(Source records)
BEGIN

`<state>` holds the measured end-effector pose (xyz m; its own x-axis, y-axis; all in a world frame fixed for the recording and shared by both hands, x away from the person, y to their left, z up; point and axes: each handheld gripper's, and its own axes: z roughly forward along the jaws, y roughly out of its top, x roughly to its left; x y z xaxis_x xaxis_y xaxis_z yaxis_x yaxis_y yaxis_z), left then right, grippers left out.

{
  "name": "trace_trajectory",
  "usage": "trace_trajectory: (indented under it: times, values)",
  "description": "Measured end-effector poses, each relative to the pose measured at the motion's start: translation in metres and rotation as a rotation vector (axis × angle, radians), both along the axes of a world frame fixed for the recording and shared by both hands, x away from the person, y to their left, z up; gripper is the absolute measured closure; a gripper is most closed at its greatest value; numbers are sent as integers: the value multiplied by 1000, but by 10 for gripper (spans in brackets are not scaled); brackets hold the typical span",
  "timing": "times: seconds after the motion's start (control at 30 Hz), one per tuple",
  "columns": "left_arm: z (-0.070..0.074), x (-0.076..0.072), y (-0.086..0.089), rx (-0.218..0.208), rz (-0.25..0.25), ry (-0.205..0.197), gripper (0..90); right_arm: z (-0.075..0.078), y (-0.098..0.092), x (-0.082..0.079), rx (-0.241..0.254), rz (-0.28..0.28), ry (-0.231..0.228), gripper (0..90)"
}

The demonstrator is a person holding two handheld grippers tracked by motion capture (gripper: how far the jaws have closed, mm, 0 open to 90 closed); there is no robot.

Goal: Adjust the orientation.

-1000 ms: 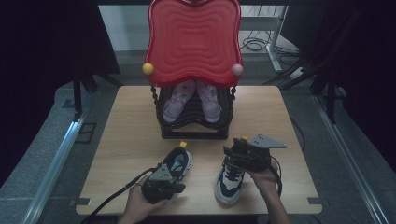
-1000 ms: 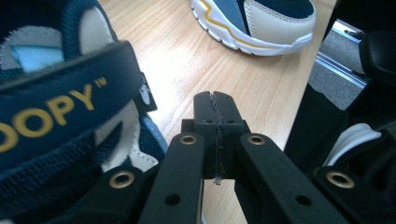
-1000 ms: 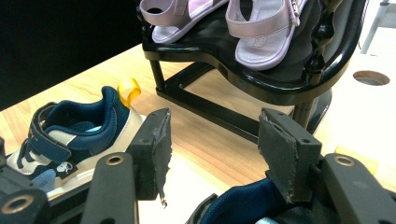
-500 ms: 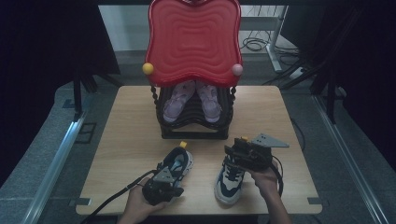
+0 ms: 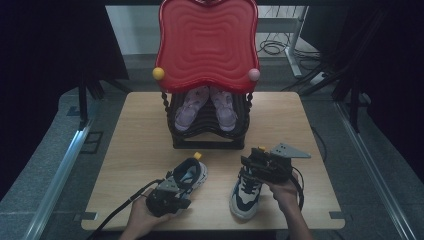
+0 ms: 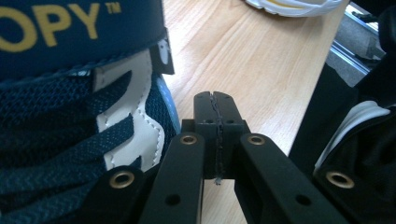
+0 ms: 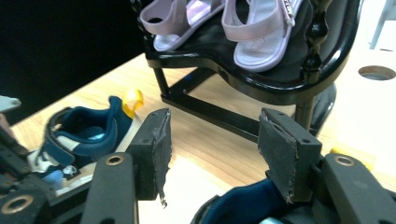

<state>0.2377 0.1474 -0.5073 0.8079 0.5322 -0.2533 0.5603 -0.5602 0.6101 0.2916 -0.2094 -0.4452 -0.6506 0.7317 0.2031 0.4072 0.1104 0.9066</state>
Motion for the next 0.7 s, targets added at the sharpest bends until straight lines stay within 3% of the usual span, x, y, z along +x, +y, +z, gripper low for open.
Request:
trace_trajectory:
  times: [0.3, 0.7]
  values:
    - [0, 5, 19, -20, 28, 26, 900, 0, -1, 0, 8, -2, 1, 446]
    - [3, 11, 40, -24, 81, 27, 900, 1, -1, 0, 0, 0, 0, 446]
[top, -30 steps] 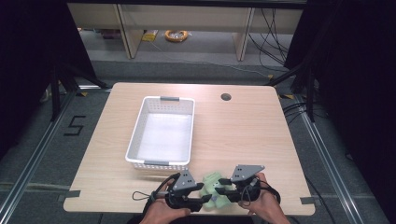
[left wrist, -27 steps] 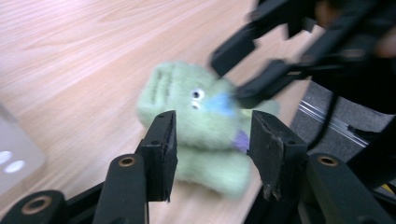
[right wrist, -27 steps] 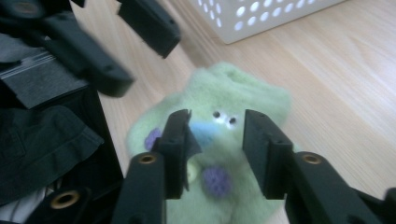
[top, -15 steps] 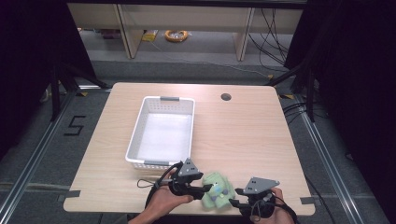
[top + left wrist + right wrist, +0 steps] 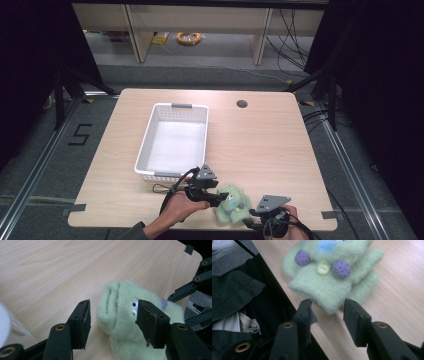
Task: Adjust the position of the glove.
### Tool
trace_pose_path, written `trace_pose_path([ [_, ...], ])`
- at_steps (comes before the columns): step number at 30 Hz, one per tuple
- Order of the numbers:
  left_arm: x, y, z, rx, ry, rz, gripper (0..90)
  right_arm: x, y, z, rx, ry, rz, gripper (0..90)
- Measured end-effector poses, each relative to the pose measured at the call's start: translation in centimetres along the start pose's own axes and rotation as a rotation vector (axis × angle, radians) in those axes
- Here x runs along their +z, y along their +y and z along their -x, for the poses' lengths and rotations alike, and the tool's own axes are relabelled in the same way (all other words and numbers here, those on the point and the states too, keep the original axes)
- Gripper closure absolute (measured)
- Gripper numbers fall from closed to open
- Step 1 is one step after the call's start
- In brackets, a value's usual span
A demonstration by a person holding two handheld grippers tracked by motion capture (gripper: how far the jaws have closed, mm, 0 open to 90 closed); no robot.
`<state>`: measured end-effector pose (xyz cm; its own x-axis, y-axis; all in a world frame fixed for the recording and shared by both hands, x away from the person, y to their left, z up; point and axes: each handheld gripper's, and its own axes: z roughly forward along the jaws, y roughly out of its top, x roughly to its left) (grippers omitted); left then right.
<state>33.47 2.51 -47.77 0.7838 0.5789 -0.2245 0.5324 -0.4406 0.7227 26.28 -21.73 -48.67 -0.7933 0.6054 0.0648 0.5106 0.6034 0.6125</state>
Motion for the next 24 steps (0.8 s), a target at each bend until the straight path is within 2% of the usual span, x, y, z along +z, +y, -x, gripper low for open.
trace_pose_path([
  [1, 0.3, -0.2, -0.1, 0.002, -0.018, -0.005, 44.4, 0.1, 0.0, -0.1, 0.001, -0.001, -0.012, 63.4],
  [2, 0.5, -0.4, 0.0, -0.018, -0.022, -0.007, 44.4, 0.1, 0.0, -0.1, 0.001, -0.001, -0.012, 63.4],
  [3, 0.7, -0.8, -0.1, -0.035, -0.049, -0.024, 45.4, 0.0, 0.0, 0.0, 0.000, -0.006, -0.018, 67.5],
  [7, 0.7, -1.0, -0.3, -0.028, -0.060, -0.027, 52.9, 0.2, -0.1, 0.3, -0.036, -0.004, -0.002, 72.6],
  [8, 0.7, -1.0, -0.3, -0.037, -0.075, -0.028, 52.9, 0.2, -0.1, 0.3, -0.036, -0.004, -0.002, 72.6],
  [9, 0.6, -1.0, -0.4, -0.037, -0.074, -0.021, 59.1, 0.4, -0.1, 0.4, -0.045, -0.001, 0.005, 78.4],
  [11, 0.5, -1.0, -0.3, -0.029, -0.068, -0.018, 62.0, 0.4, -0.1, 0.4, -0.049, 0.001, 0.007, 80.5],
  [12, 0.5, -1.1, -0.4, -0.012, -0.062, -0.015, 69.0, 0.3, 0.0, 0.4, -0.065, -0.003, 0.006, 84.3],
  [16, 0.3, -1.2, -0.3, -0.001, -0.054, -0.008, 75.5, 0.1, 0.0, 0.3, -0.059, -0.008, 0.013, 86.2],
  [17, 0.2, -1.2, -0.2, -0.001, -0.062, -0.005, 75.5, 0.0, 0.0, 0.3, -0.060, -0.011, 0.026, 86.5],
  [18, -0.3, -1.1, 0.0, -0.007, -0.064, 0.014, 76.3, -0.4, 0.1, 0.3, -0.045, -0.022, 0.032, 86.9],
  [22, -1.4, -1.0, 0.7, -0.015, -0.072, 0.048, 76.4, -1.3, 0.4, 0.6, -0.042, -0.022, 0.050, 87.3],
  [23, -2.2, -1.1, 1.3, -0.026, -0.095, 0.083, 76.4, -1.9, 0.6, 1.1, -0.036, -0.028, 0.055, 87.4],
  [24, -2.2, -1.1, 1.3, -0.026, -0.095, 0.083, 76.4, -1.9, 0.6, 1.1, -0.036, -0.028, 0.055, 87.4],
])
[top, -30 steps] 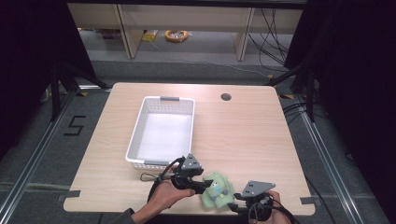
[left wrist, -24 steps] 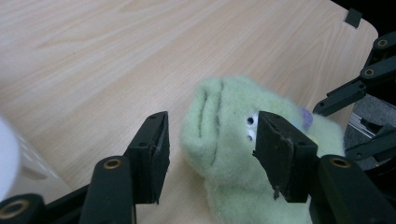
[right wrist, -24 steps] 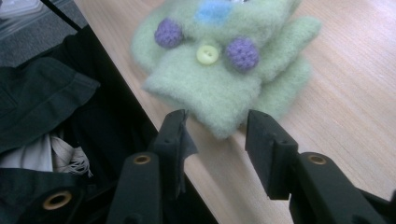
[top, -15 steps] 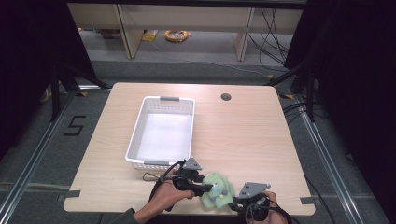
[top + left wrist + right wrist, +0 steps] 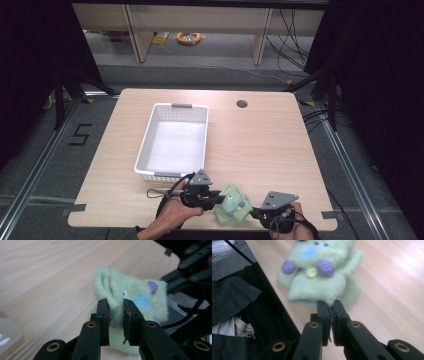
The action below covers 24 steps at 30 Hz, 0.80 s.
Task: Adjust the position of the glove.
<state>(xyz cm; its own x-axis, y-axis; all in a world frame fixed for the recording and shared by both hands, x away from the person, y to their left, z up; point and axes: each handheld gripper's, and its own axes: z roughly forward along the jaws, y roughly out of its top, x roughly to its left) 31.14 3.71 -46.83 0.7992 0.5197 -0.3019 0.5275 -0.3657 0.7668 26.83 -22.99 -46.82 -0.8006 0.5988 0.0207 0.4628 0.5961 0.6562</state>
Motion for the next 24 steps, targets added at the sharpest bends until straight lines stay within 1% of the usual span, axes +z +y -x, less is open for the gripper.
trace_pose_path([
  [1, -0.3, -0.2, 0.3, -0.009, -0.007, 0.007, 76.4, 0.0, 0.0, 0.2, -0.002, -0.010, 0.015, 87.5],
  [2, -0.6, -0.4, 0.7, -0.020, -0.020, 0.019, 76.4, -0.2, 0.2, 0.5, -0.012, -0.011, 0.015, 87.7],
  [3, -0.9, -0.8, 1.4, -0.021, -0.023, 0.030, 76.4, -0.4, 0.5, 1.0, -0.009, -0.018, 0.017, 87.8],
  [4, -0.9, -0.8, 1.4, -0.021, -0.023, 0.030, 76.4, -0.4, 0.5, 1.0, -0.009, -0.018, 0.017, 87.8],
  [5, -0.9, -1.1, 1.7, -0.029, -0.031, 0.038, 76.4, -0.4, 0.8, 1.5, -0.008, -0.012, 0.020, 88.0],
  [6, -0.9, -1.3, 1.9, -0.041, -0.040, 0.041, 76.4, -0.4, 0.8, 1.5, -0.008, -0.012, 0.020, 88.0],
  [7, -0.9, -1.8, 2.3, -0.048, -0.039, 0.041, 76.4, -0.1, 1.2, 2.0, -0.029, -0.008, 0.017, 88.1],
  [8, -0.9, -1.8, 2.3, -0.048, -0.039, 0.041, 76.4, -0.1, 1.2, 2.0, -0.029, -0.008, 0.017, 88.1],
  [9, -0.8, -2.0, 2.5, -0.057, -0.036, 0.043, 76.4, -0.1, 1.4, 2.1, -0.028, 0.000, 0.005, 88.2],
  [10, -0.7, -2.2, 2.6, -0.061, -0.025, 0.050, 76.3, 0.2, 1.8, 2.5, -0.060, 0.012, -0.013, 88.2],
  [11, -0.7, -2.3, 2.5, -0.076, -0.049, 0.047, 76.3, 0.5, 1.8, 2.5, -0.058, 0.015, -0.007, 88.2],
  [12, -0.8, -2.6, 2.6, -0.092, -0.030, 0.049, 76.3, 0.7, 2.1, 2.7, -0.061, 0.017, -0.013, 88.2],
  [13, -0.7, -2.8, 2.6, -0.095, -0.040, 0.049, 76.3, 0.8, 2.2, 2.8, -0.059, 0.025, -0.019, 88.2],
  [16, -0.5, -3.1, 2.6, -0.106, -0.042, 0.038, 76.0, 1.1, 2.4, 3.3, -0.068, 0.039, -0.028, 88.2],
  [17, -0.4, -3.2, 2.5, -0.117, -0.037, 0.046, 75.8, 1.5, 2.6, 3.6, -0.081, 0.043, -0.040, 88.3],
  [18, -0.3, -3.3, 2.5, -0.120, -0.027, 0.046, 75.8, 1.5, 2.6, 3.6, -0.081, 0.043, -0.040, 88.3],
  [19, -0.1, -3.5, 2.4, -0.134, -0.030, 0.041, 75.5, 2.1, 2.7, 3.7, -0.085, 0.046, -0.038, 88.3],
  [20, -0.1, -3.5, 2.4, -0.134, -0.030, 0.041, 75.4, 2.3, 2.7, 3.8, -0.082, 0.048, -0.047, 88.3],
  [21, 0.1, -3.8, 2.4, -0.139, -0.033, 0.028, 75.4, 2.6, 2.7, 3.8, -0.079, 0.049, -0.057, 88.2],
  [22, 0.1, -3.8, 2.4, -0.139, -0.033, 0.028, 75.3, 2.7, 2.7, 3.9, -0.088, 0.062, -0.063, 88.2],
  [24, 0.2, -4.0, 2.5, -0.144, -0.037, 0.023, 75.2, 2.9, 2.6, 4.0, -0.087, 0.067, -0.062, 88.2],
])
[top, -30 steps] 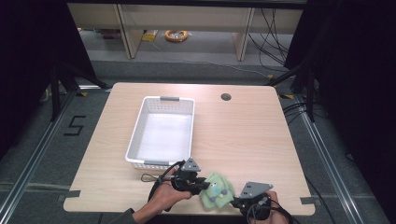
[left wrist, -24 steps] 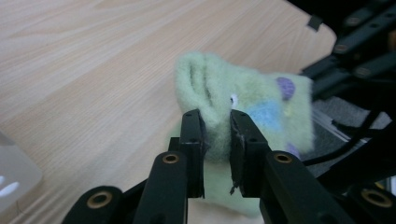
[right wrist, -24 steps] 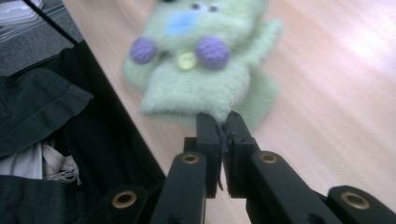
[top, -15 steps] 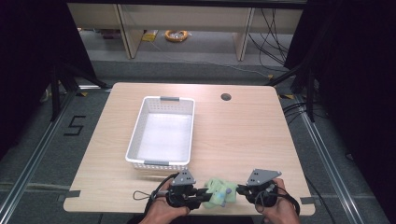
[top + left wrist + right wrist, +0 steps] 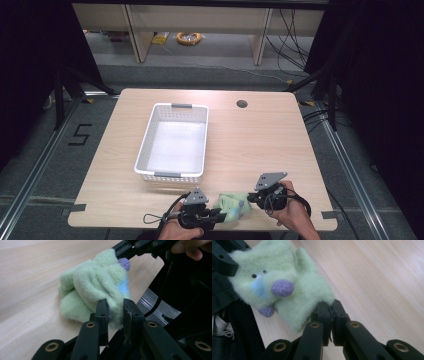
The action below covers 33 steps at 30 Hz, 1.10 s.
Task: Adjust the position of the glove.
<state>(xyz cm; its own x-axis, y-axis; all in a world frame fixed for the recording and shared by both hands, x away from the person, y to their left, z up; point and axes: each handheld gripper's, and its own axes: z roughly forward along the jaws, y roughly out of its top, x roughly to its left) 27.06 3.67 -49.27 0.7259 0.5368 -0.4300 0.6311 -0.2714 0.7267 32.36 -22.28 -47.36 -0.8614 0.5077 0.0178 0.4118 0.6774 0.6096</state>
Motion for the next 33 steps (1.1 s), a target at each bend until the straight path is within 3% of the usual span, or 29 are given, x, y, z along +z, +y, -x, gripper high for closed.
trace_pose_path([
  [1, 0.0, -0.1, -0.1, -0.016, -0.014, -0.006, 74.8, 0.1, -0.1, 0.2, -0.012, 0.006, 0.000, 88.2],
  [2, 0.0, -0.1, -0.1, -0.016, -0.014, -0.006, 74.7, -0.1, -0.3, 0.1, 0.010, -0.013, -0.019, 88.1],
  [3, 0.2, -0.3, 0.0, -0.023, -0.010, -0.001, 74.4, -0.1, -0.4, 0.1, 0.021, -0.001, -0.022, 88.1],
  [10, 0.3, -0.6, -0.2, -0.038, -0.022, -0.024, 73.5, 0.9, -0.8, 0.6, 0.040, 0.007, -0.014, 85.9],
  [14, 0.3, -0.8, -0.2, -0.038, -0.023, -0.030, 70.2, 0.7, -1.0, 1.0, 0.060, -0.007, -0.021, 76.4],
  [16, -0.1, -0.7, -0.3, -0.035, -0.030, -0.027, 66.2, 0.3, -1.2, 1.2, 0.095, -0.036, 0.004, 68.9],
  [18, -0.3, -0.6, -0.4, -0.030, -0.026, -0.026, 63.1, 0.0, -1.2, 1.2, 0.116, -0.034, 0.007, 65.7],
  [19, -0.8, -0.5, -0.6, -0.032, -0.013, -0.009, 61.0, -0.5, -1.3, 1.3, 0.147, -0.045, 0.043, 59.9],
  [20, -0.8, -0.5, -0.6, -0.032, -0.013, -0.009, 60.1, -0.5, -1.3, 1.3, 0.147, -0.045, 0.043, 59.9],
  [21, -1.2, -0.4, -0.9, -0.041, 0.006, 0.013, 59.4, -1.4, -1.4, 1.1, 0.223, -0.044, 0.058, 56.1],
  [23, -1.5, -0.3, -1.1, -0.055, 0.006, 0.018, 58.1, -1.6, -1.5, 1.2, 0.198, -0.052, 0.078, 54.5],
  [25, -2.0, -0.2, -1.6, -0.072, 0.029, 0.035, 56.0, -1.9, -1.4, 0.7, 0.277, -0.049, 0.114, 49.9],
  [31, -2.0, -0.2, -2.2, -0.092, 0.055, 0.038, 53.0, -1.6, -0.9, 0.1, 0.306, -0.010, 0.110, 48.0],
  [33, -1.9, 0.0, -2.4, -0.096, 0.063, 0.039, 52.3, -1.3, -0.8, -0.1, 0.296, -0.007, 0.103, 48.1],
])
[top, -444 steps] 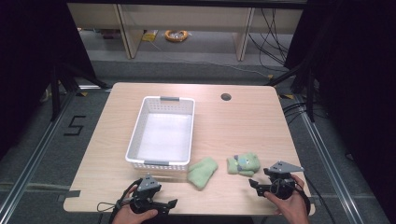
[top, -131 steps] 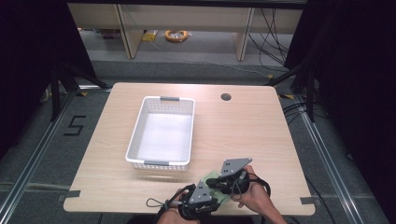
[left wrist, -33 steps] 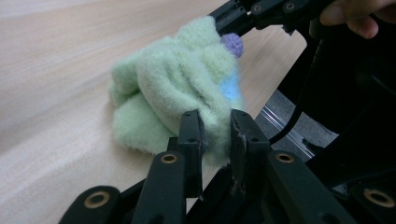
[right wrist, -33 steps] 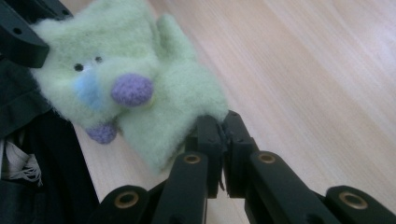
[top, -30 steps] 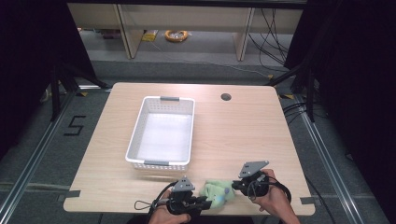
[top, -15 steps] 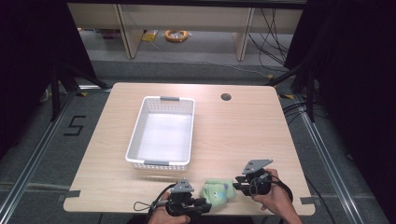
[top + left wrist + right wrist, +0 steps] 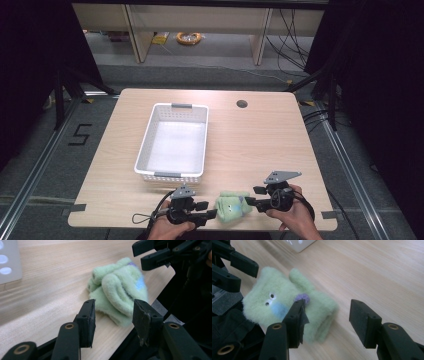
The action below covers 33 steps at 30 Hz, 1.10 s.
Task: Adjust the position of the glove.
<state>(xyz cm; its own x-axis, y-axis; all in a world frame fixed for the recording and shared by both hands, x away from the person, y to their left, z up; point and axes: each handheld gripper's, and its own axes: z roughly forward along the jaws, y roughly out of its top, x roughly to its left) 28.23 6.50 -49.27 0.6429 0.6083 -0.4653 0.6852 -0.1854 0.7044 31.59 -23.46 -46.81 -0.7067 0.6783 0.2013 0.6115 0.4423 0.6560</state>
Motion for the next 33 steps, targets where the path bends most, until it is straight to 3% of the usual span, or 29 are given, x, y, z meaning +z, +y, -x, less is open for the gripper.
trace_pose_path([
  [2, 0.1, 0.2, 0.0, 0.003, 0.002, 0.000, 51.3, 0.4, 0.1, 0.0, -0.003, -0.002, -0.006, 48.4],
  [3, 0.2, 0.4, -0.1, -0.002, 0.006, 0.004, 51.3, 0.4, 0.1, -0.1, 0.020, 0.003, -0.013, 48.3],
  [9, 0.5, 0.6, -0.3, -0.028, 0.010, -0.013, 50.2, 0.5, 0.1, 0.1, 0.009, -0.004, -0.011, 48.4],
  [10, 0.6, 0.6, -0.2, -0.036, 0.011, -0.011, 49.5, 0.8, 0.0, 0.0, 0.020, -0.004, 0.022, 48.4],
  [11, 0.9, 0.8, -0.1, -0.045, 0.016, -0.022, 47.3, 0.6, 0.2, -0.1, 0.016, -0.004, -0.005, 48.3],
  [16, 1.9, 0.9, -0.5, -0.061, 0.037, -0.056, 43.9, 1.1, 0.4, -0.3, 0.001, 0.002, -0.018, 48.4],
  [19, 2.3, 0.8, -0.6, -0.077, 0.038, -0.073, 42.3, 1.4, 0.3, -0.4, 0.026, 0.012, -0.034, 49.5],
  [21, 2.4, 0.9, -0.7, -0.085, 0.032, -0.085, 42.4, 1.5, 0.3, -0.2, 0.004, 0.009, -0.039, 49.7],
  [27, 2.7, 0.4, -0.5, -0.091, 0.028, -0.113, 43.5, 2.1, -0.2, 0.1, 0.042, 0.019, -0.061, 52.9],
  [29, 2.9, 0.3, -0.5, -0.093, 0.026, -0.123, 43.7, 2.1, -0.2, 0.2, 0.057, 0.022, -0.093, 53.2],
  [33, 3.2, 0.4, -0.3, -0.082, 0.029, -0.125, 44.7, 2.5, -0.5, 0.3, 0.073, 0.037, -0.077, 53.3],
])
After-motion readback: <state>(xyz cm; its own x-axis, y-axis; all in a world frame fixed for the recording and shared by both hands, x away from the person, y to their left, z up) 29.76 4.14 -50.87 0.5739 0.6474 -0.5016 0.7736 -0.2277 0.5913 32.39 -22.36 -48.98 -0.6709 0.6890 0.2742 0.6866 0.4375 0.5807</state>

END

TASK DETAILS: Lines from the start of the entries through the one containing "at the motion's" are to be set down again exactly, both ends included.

TASK RESPONSE:
`<state>` holds the measured end-effector pose (xyz m; its own x-axis, y-axis; all in a world frame fixed for the recording and shared by both hands, x away from the person, y to their left, z up; point and axes: each handheld gripper's, and its own axes: z roughly forward along the jaws, y roughly out of its top, x roughly to its left; x y z xaxis_x xaxis_y xaxis_z yaxis_x yaxis_y yaxis_z), left then right, grippers left out.

{
  "name": "trace_trajectory",
  "usage": "trace_trajectory: (indented under it: times, values)",
  "description": "Measured end-effector poses, each relative to the pose measured at the motion's start: translation in metres and rotation as a rotation vector (axis × angle, radians), both along the axes of a world frame fixed for the recording and shared by both hands, x away from the person, y to their left, z up; gripper is the absolute measured closure; a gripper is most closed at its greatest value; numbers are sent as integers: the value multiplied by 1000, but by 10 for gripper (spans in brackets are not scaled); brackets hold the typical span",

Nothing remains to be added to the output.